• Exercise directions: Locate the word "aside" in the entries below, then gather every line that holds it.

Saved data entries:
BEGIN

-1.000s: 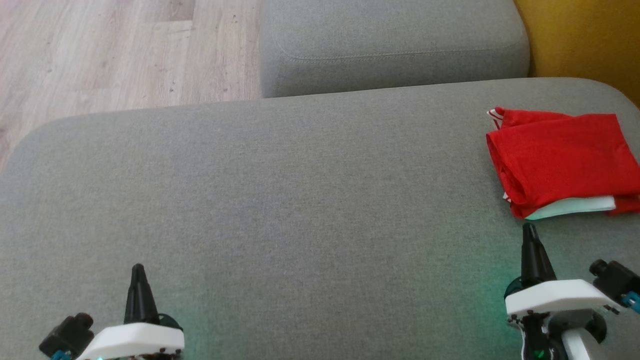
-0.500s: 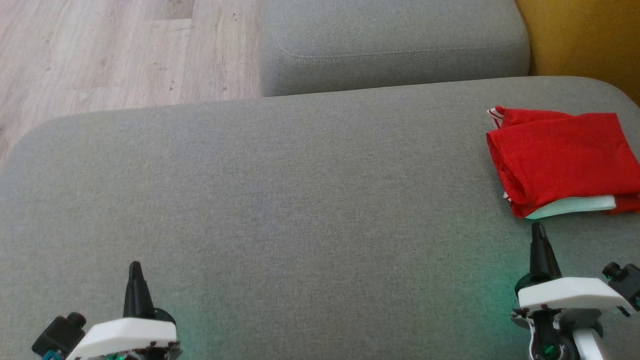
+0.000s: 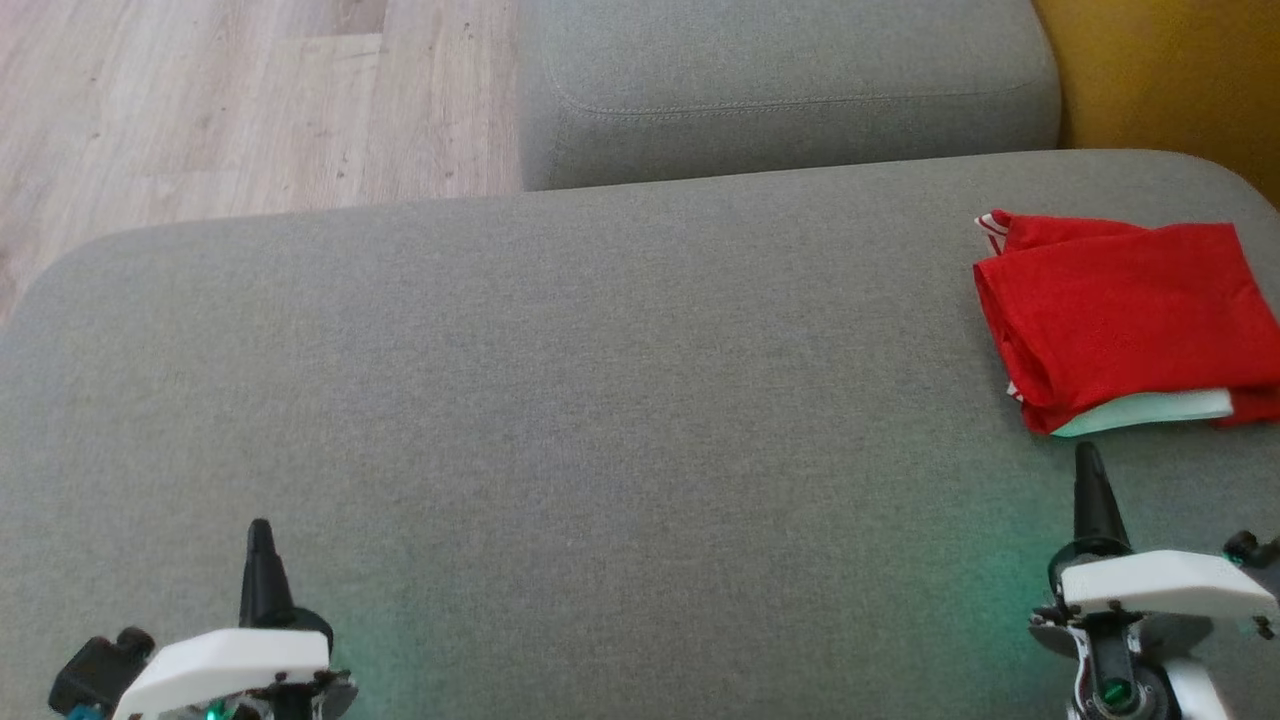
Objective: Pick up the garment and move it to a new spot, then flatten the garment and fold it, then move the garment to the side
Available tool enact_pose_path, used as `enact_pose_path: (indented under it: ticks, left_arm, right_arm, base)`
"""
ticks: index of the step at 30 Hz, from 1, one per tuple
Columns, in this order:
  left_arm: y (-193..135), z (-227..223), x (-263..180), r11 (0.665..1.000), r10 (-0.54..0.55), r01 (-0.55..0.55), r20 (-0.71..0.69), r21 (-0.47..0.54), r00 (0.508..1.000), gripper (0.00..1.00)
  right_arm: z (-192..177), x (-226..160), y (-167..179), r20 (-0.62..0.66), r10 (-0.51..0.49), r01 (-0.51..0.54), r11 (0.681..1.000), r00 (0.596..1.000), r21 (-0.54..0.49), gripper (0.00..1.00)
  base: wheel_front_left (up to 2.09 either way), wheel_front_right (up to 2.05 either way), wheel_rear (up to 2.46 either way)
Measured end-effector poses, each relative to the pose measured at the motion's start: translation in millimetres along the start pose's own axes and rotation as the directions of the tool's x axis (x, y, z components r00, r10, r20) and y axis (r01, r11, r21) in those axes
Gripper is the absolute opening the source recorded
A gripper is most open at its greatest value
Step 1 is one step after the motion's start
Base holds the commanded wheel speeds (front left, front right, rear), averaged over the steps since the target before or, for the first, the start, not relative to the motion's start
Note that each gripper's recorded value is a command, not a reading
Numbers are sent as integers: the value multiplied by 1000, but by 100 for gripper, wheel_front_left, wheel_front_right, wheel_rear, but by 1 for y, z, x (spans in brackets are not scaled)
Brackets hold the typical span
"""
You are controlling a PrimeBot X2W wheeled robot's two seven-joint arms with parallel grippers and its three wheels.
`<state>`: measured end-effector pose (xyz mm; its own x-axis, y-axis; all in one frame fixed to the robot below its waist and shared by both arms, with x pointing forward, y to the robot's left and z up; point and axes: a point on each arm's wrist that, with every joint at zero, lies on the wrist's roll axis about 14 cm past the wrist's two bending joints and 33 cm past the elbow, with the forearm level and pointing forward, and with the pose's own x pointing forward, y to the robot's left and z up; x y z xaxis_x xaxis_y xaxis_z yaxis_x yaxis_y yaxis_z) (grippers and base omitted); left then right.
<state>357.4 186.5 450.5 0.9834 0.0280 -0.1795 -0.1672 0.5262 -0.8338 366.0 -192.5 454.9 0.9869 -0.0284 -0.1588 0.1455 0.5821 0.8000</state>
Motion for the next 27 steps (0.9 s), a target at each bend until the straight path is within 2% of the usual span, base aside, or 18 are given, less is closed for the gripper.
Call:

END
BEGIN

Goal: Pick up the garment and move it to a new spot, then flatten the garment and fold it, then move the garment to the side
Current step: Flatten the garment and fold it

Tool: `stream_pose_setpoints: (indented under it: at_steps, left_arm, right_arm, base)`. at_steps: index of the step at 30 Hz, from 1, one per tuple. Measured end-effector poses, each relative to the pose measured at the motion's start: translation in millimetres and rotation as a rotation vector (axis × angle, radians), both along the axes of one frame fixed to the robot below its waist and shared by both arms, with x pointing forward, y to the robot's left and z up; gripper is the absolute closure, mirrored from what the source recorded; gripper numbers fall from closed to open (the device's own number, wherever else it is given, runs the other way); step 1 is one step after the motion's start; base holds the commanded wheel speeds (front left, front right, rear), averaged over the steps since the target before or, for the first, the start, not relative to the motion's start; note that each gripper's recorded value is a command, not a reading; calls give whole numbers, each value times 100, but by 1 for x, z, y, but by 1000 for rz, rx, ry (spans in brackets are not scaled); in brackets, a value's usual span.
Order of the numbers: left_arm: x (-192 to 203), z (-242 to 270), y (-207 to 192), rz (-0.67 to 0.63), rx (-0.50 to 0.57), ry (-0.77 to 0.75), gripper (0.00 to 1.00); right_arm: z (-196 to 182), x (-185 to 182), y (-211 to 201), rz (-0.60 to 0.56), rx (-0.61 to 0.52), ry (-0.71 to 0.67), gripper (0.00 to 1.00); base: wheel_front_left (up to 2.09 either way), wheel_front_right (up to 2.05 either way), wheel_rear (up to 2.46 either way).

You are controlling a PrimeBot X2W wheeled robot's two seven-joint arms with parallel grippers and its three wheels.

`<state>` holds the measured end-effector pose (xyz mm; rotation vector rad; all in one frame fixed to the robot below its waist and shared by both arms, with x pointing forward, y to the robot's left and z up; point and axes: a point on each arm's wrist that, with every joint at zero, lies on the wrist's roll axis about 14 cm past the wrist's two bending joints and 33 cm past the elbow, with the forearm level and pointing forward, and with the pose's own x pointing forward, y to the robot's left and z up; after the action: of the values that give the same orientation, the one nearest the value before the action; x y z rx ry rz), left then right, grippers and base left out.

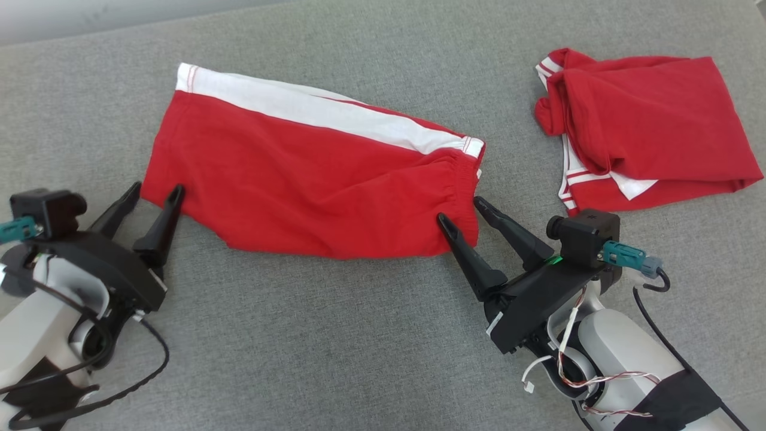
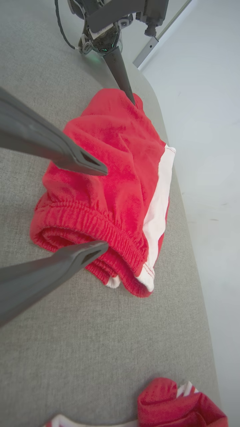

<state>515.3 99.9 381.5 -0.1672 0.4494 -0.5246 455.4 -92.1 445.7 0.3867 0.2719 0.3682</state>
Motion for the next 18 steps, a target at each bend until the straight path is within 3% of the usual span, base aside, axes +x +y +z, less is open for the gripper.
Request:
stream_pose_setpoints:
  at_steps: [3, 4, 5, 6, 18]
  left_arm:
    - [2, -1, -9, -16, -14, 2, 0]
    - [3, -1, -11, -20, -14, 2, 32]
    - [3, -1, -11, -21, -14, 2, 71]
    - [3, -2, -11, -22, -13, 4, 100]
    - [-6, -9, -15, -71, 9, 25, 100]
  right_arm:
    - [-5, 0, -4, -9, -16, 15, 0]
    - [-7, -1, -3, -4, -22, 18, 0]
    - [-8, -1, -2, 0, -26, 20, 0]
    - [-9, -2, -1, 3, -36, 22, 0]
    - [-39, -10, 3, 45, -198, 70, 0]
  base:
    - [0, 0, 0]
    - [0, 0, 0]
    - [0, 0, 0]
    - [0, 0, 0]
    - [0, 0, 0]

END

• Answer to this task:
Motion for the next 27 steps (0.9 s), a target at each bend until the straight path is within 2% of the usual span, base aside, or 18 are given, less is closed for the gripper.
Motion for the next 18 steps, a target at each bend until the straight path is within 3% of the usual span, base aside, axes +x +y +z, less is open for the gripper.

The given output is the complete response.